Lashinda Demus

Rainbow fingernails stir it up

There was a terrific track meet Thursday at Luzhniki Stadium at Moscow. But the central action came -- unsurprisingly -- courtesy of Russian pole vault diva Yelena Isinbayeva, underscoring the controversy over Russia's new anti-gay law. It all started when Swedish high jumper Emma Green Tregaro posted an Instagram picture of her fingernails painted "in the colors of the rainbow," with the hashtags #pride and #moscow2013. Also, Swedish sprinter Moa Hjelmer ran in the heats of the 200-meter heats with her nails painted in rainbow colors as well.

Isinbayeva, who got her gold medal Thursday after Tuesday's captivating pole-vault action, told reporters, in English, "If we allow to promote and do all this stuff on the street, we are very afraid about our nation because we consider ourselves like normal, standard people. We just live with boys with woman, woman with boys.

"Everything must be fine. It comes from history. We never had any problems, these problems in Russia, and we don't want to have any in the future."

Green Tregaro is one of the world's best jumpers, a consistent top-10 performer; she is due to return to the track Saturday for the high jump finals. Isinbayeva said even painted fingernails were out of place.

14th IAAF World Athletics Championships Moscow 2013 - Day Six

"It's unrespectful to our country. It's unrespectful to our citizens because we are Russians. Maybe we are different from European people and other people from different lands. We have our home and everyone has to respect (it). When we arrive to different countries, we try to follow their rules."

Isinbayeva's comments in defense of the Russian law, which prohibits the promotion of homosexuality to minors or holding gay pride rallies, need to be fully understood in context.

Who thinks that someone of her stature made such remarks without the full support beforehand of the leading authorities in Russia? After all, she is due to be the honorary mayor of the Sochi 2014 Winter Games athletes' village.

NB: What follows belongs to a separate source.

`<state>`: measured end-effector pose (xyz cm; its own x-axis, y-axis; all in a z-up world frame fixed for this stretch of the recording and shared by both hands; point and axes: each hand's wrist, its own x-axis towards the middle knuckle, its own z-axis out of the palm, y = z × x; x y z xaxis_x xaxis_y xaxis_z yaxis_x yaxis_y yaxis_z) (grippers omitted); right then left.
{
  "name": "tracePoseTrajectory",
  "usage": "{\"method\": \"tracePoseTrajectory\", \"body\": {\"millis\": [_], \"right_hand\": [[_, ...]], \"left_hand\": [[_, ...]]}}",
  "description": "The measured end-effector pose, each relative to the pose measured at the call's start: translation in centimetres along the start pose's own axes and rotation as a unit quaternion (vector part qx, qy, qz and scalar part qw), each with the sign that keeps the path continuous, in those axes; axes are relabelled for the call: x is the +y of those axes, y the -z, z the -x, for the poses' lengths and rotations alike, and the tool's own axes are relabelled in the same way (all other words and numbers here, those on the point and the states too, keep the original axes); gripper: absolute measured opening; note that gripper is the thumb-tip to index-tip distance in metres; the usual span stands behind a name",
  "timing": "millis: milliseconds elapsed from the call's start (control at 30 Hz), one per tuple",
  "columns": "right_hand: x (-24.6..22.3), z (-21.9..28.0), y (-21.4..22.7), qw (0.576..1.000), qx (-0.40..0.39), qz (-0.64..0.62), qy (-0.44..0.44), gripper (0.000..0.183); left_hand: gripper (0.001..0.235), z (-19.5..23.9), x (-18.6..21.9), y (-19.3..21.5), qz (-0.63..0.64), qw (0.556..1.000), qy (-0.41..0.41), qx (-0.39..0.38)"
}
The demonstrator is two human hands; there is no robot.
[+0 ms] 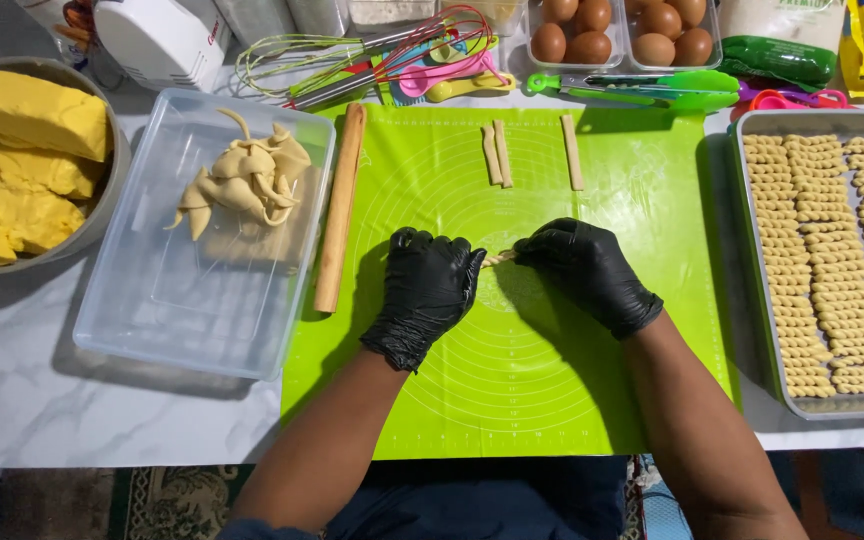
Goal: The person shapes small pieces of dough into thin, twisted ropes on a green silicone mat. They roll the dough with gloved hands, twist it, and then place the finished pieces onto a metal baking tray.
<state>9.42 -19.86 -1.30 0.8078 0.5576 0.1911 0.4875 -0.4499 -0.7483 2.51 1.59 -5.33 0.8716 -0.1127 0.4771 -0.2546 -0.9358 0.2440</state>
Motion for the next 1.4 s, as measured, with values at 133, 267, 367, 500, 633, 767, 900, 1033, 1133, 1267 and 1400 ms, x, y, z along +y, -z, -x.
{"method": "tracePoseTrajectory", "body": {"millis": [133,267,367,500,633,767,900,1033,1133,1267,1400], "right_hand": [[0.4,0.1,-0.1,1.0,-0.011,0.016,0.023,0.006],[1.2,0.3,0.2,0.998,-0.031,0.04,0.027,0.009],[1.7,0.4,0.2,0.998,-0.035,0.05,0.028,0.011],[2.0,0.4,0.4,0.998,-0.037,0.055,0.019,0.015],[1.4,0.6,0.7,0.998,-0.041,0.049,-0.009,0.016],[1.6,0.6,0.6,0.998,-0.048,0.042,-0.02,0.016],[1.6,0.5,0.2,0.996,-0.061,0.068,-0.012,0.018],[3.4,0.7,-0.4,0.997,-0.03,0.07,0.034,0.011],[4.1,0.6,-0.6,0.994,-0.019,0.092,0.056,0.009],[3.9,0.6,-0.6,0.993,-0.01,0.098,0.067,0.008],[4.4,0.6,-0.4,0.991,-0.023,0.11,0.068,0.008]], "left_hand": [[0.026,0.0,0.2,-0.1,-0.007,1.0,0.003,-0.016],[0.026,0.1,0.2,-0.5,-0.049,0.998,-0.007,-0.036],[0.027,0.1,0.0,-0.5,-0.051,0.998,-0.004,-0.032],[0.03,-0.1,-0.1,1.5,-0.019,0.999,0.014,-0.036],[0.015,0.2,-0.9,2.5,-0.009,0.999,-0.012,-0.038],[0.02,0.3,-1.1,2.5,0.066,0.994,-0.032,-0.075],[0.013,0.4,-1.4,1.1,0.052,0.994,-0.054,-0.083],[0.007,0.7,-2.1,0.6,0.01,0.996,-0.067,-0.057],[0.009,0.6,-2.0,1.1,0.04,0.996,-0.049,-0.062],[0.007,0.5,-1.6,0.7,0.023,0.999,-0.021,-0.035],[0.013,0.2,-1.3,1.9,0.063,0.997,0.021,-0.038]]}}
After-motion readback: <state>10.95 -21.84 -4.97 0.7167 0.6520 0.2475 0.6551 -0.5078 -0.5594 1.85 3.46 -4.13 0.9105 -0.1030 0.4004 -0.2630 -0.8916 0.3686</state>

This, too: the demonstration by the Swedish athletes makes for an interesting test. There were no immediate reports of Green Tregaro being arrested. Nor, for that matter, Hjelmer.

Back to the track:

In the same way that Isinbayeva captivated fans Tuesday night with her victory in the pole vault, the men's high-jump thrilled fans Thursday, with Ukrainian Bohdan Bondarenko coming out on top in a duel with Qatar's Mutaz Essa Barshim, Canada's Derek Drouin and Russia's Ivan Ukhov.

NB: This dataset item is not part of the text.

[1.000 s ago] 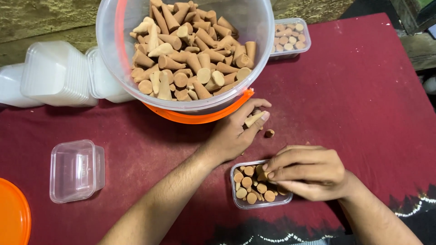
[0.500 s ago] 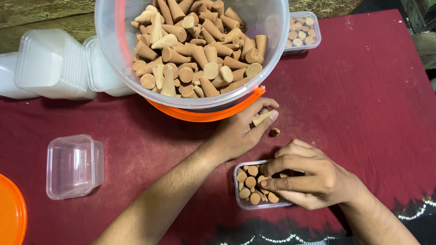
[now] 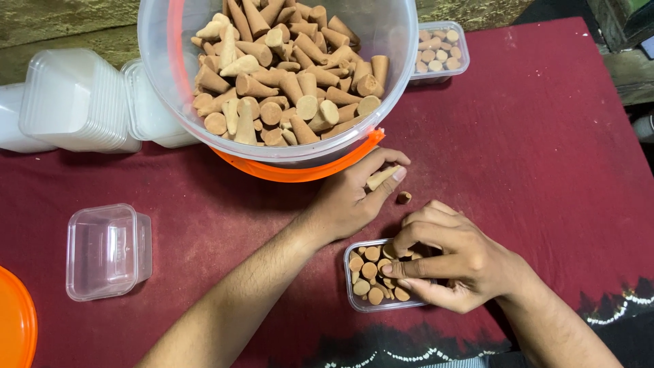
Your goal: The person is seen packing small incense cones from a large orange bucket and the table surface into small, clear plastic containers.
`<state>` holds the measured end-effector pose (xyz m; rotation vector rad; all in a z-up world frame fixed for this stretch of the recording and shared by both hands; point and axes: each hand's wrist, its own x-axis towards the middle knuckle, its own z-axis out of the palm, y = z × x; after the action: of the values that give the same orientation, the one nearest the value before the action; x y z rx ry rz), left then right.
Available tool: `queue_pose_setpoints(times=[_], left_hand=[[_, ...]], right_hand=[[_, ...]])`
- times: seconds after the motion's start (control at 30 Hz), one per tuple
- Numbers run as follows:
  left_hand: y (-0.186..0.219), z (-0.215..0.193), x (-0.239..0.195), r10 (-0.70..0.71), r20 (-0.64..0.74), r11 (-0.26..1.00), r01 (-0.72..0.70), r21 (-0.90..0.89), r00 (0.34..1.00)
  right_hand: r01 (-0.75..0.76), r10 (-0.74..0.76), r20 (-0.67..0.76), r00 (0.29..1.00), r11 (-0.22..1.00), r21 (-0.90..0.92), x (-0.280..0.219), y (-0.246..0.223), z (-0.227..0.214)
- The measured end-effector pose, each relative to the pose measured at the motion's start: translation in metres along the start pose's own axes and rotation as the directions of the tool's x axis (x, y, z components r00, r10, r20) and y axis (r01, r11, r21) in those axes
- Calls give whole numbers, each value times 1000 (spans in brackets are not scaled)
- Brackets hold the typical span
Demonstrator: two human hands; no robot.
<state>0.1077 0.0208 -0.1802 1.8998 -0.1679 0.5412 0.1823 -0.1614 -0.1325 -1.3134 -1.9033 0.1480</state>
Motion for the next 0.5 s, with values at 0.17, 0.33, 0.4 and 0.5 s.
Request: queue_pose_setpoints(times=[0.17,0.33,0.4,0.5], left_hand=[[3,-2,-2,-34,30,994,37,-99,999],[22,-3,3,-24,-25,971,17,-237,999],[32,1,3,-73,-43,918,50,-393,996],[67,20,-2,-183,-97,786,86,-612,978]], right_hand=[[-134,97,-282,955,984,-117,-24,15,4],[-369,269,-489,830,922,-120,-37,37,1],[-434,350,-496,795,899,-61,-33,36,4],[-419,380,-492,783,908,34,-33,37,7]])
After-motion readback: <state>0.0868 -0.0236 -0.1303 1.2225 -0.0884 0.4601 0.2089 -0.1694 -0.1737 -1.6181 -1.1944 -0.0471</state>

For the first time since 1995, a 2.35-meter clearance in the high jump -- 7 feet, 8-1/2 inches -- would not even be good enough for a medal.

Bondarenko's winning jump: a championship-record 2.41 meters, or 7 feet, 10-3/4 inches.

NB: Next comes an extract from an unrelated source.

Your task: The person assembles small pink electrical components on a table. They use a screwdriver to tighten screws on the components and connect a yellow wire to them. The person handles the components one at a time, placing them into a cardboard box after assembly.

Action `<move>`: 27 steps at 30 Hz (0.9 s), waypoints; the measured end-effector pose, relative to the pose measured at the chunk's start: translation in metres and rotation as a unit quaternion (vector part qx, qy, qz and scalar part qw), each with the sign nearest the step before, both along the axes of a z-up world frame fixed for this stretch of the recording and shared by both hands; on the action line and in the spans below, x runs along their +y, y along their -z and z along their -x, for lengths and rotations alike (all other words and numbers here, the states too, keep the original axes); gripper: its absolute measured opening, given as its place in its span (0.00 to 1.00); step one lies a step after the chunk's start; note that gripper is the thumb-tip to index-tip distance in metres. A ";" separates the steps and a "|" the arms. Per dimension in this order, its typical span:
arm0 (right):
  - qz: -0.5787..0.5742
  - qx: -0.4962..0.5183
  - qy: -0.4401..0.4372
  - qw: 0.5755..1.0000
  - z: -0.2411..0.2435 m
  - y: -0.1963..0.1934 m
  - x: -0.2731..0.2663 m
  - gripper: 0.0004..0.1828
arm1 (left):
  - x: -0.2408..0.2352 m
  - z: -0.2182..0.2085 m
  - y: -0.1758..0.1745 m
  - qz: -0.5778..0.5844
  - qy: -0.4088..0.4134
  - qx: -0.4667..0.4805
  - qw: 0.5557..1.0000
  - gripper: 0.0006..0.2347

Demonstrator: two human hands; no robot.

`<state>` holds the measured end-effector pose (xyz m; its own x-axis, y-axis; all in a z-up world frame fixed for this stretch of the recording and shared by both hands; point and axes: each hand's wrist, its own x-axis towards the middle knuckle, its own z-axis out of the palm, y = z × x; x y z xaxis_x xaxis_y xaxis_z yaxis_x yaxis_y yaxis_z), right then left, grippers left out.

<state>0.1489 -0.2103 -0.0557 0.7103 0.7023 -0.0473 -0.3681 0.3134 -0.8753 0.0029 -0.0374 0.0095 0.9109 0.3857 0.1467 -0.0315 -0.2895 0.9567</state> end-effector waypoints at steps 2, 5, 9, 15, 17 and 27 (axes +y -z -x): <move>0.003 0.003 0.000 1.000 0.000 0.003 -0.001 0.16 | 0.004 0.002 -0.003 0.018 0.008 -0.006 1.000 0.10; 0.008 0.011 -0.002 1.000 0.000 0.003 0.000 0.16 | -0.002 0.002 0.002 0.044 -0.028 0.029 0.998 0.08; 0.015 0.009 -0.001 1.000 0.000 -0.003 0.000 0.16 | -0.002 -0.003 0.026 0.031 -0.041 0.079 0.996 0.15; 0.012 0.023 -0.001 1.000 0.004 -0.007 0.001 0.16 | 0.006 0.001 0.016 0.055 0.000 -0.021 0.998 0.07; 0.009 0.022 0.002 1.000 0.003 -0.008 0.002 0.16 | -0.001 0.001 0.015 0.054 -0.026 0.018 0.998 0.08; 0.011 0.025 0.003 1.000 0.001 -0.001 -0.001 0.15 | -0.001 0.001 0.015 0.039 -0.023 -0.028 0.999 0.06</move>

Barshim and Drouin tied for bronze last year in London; here, Barshim took silver, Drouin, bronze. Ukhov, last year's gold medalist, settled for fourth. American Eric Kynard, the 2012 silver medalist, took fifth.

With a huge contingent of fans from Ukraine on hand, in their blue and yellow shirts, Bondarenko, seventh last year in London, made three tries at a new world record -- 2.46 meters, or 8 feet, 3/4 inch -- but no go. It was quite a spectacle; he wore one yellow shoe and one red.

In the men's 3,000-meter steeplechase, Kenya's Ezekiel Kemboi continued his dominance with an 8:06.01 victory.

14th IAAF World Athletics Championships Moscow 2013 - Day Six

If track and field were more of a mainstream sport, particularly in the United States, Kemboi would be a dream. As it is, in many precincts, he is a virtual unknown. Amazing, considering he has two Olympic golds and, now, three world championship golds.

For this race, Kemboi showed up with a Mohawk. He is a character and celebrated his win -- which he ensured with his typical kick into overdrive down the homestretch -- with, per usual, a dance, using the Kenyan flag as a makeshift skirt.

Under his singlet, it turned out, he was wearing a shirt that proclaimed he was wearing his victory -- he had a certain confidence, apparently -- to Kenyan president Uhuru Kenyatta and deputy William Ruto, "my heroes my kings I love Kenya."

Kenya's Conseslus Kipruto -- he's just 18 -- took silver, in  8:06.37, and France's Mahiedine Mekhissi-Benabbad bronze 8:07.86.

As a measure of their county's dominance in the event, check out the rank of Kenyans in top 10 in the order of finish: 1, 2, 4, 7.

Meanwhile, Evan Jager of the United States ran fifth in 8:08.62, the best finish for an American man since Mark Croghan in 1993. Jager's marked the fastest fifth-place time, ever, in a 3,000-meter steeplechase at a world championships.

Jager now has the three fastest 3k steeple times in American history. And he has only run the event 12 times.

"I'm definitely happy with how far I've come, and I'm excited for the future," Jager said. "But I really wanted a medal. I wanted it real bad."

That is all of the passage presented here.